Three of us decide to walk to Hither, a cute-as-can-be brunch/lunch spot about a 10 block walk away – the dog needs exercise and so do we. It is HOT.  The trip there is downhill, and we are in no hurry. I stop often to admire some interesting old house or flowers or pretty art thingy, but by the time we get to Hither’s shady outdoor patio we are ready for iced tea/beer/iced coffee. They are out of avocado toast, but herbed scrambled eggs are delicious.

The walk back is even hotter. And more uphill.  We pick the shadier sides of the street, and don’t stop as often.  M and I are sweltering by the time we get back to the house.  Maybe Ashland is not the perfect retirement paradise after all. We worry about the next few days, with 100 degree temps also predicted for our destination.

Brief goodbye’s and on our way again in our air-conditioned cocoon, which we now appreciate even more.  We stop for gas.  Still hot.  We look for the closest Baskin-Robbins. Tucked around a corner we find it after cruising the hot asphalt parking lot from one end to the other.  Thank goodness for the walking option on GPS!  Mint chocolate chip, very berry strawberry, and triple mango swirl do a lot for our attitudes.

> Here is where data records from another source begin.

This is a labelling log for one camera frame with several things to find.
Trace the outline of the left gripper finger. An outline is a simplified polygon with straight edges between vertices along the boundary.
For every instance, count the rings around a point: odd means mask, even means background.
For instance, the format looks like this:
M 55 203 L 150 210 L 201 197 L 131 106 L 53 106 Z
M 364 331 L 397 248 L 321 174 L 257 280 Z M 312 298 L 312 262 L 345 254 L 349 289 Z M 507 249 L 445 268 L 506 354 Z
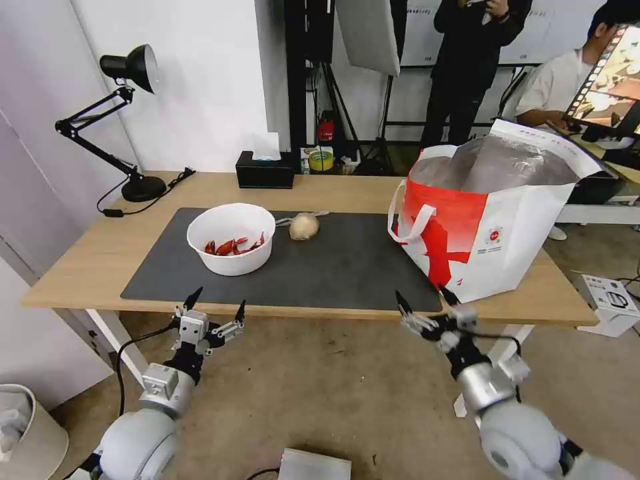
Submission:
M 212 328 L 209 332 L 210 345 L 225 345 L 228 341 L 241 334 L 244 329 L 246 300 L 240 304 L 234 319 L 223 325 Z
M 203 287 L 198 288 L 187 297 L 181 307 L 176 307 L 172 320 L 174 328 L 177 330 L 178 327 L 183 328 L 181 339 L 196 346 L 196 350 L 198 349 L 200 342 L 204 340 L 204 314 L 194 310 L 194 306 L 202 291 Z M 181 343 L 178 330 L 178 338 L 172 345 L 172 350 L 177 350 L 180 345 Z

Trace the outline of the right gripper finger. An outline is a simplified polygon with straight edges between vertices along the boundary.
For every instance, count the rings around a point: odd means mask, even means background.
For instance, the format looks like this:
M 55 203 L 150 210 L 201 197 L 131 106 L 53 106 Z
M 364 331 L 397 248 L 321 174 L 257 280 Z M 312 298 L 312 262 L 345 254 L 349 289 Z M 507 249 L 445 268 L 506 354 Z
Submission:
M 401 324 L 422 339 L 438 342 L 440 340 L 440 324 L 438 320 L 414 312 L 399 291 L 395 292 L 395 296 L 397 308 L 401 315 Z
M 458 328 L 476 328 L 477 312 L 466 303 L 462 303 L 459 298 L 446 286 L 438 284 L 440 294 L 448 305 L 449 316 L 454 319 Z

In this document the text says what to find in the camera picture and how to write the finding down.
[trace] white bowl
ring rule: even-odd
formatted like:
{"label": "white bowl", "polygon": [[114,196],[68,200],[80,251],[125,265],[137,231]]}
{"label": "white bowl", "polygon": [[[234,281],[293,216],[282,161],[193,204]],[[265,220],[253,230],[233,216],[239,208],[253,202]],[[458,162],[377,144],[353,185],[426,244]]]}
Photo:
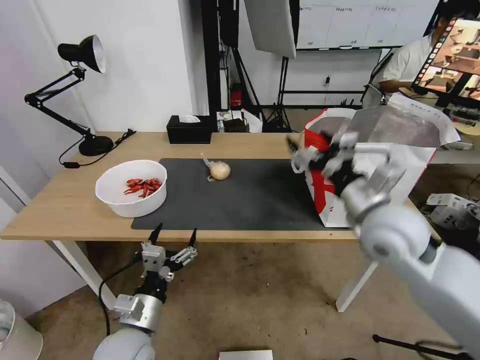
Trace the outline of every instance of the white bowl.
{"label": "white bowl", "polygon": [[[128,189],[127,180],[152,179],[160,181],[160,188],[146,198],[139,197],[140,190],[124,194]],[[95,184],[96,197],[107,204],[117,215],[124,218],[137,218],[158,209],[167,197],[167,169],[152,160],[123,162],[103,173]]]}

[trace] black tissue box
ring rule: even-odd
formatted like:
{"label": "black tissue box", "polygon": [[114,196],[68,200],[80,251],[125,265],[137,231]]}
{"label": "black tissue box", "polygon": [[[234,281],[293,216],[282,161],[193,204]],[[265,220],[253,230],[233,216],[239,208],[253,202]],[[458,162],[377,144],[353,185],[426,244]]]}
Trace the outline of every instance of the black tissue box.
{"label": "black tissue box", "polygon": [[213,116],[197,116],[200,122],[180,122],[172,115],[166,125],[170,144],[210,144],[212,133],[217,131],[217,119]]}

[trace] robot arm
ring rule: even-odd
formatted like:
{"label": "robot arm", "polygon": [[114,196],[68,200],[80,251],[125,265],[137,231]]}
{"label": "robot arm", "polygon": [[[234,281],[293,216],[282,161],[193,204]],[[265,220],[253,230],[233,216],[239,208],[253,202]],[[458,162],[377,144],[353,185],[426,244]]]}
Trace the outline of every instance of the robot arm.
{"label": "robot arm", "polygon": [[134,295],[120,294],[113,310],[120,314],[121,330],[107,336],[97,347],[93,360],[154,360],[152,334],[161,320],[162,306],[167,300],[167,285],[182,269],[197,256],[195,248],[197,229],[191,235],[188,247],[180,252],[157,246],[160,224],[142,243],[143,284]]}
{"label": "robot arm", "polygon": [[322,171],[344,201],[365,254],[406,281],[420,307],[480,360],[480,262],[460,248],[444,243],[435,247],[422,215],[390,203],[390,191],[405,171],[388,156],[370,178],[355,173],[356,152],[385,153],[385,149],[357,144],[355,133],[324,135],[330,147],[323,153],[314,147],[300,149],[288,140],[293,170]]}

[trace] table leg
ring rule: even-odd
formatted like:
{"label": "table leg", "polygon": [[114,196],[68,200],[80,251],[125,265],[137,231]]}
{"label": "table leg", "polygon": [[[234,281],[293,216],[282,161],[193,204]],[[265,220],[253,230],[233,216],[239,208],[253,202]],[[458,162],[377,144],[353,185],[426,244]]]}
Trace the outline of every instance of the table leg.
{"label": "table leg", "polygon": [[[77,243],[75,241],[59,240],[54,240],[53,243],[98,296],[102,278]],[[101,288],[101,298],[107,308],[112,309],[114,307],[116,298],[107,285],[103,285]]]}
{"label": "table leg", "polygon": [[343,313],[349,307],[350,303],[355,299],[355,296],[364,287],[365,283],[369,279],[370,275],[377,268],[379,263],[377,261],[371,261],[367,267],[361,272],[359,277],[350,281],[347,286],[343,288],[340,296],[336,300],[336,309],[339,313]]}

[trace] garlic bulb
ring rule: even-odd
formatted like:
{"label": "garlic bulb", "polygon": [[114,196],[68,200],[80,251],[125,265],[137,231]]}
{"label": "garlic bulb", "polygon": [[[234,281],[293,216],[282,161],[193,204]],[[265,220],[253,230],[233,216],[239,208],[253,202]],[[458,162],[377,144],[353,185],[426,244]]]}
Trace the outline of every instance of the garlic bulb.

And much cooler weather as we arrive at familiar-from-last-trip Schroeder County Park west of Grant’s Pass does even more.  We set up painlessly, put our camp chairs at the edge of a rise which wafts a cool breeze directly up from the river, and relax. Later we go down to the river and wade again, waving at rafters and kayakers as they pass. Then we bring out wine, hummus, cheese, crackers, and veggies to dip, and by the time we have nearly finished the wine we realize we don’t really need to cook dinner.  Bed and books look good.